Task objective -> Below is a listing. Quote from it, exactly, the lines from the one containing "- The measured" down to the one containing "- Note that", both ends included, and nothing else.

Data extract ->

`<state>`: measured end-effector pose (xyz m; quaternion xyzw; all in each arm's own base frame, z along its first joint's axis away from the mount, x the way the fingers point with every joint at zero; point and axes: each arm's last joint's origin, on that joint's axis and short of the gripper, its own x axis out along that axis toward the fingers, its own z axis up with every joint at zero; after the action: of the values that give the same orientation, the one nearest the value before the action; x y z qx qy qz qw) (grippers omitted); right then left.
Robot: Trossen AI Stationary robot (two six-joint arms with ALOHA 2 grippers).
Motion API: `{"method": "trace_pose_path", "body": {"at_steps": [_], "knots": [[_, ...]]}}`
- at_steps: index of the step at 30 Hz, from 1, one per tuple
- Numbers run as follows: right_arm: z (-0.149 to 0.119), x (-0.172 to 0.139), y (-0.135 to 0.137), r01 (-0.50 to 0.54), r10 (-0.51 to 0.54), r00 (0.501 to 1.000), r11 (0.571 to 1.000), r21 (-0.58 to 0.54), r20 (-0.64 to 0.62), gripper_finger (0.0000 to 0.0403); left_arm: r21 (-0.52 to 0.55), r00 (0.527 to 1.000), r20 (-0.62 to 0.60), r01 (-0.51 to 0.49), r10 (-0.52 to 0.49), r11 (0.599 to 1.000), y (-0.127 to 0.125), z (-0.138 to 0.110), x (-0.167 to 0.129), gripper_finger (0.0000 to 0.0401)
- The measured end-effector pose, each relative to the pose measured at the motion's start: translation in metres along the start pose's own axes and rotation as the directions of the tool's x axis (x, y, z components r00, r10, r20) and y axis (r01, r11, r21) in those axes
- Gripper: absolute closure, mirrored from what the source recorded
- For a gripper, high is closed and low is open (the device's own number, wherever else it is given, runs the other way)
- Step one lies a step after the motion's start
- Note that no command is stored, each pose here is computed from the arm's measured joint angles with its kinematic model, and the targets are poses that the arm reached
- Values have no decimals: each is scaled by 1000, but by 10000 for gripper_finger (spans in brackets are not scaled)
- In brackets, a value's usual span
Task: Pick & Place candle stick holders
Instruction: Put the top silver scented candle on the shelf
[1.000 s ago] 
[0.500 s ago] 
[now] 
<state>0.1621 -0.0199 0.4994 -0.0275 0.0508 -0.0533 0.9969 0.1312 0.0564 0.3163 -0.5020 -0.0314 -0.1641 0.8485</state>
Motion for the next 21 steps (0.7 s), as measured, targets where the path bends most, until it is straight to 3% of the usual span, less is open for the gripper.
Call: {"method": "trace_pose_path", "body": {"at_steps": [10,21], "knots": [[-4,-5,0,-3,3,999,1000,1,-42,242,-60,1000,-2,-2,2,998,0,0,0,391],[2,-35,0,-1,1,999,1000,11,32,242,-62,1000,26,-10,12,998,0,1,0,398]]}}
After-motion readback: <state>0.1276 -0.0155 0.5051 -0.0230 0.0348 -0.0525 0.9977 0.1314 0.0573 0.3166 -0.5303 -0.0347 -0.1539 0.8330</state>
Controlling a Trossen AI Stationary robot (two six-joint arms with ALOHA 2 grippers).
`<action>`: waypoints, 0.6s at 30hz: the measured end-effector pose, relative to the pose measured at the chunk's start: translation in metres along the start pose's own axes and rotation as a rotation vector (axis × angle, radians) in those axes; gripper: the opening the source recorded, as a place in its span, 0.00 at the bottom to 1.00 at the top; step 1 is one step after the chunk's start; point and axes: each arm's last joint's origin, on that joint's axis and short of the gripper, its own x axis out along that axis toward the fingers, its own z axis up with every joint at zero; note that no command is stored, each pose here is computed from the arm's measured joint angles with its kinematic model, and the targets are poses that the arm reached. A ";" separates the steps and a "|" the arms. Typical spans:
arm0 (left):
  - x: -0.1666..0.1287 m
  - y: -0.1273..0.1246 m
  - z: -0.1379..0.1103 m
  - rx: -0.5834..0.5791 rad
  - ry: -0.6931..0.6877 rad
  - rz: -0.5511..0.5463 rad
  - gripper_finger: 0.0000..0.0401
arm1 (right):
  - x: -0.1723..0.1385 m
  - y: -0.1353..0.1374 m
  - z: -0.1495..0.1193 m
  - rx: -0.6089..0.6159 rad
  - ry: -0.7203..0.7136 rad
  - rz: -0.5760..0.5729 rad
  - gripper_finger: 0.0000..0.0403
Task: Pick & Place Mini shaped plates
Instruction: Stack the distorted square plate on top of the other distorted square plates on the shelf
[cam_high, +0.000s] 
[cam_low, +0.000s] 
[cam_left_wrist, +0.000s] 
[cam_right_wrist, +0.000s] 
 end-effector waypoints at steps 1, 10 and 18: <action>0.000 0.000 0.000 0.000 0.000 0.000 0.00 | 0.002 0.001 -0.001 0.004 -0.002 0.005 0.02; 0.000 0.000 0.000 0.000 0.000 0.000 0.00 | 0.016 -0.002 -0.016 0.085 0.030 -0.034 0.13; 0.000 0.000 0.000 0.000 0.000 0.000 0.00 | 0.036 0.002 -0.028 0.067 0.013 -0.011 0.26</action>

Answer for this exercise ->
- The measured end-effector pose, each relative to the pose measured at the motion's start: translation in metres along the start pose's own axes and rotation as the directions of the tool's x axis (x, y, z components r00, r10, r20) and y axis (r01, r11, r21) in those axes
- Gripper: absolute closure, mirrored from what the source recorded
- For a gripper, high is closed and low is open (the device's own number, wherever else it is given, runs the other way)
- Step one lies a step after the motion's start
- Note that no command is stored, each pose here is computed from the arm's measured joint angles with its kinematic model, and the targets are poses that the arm reached

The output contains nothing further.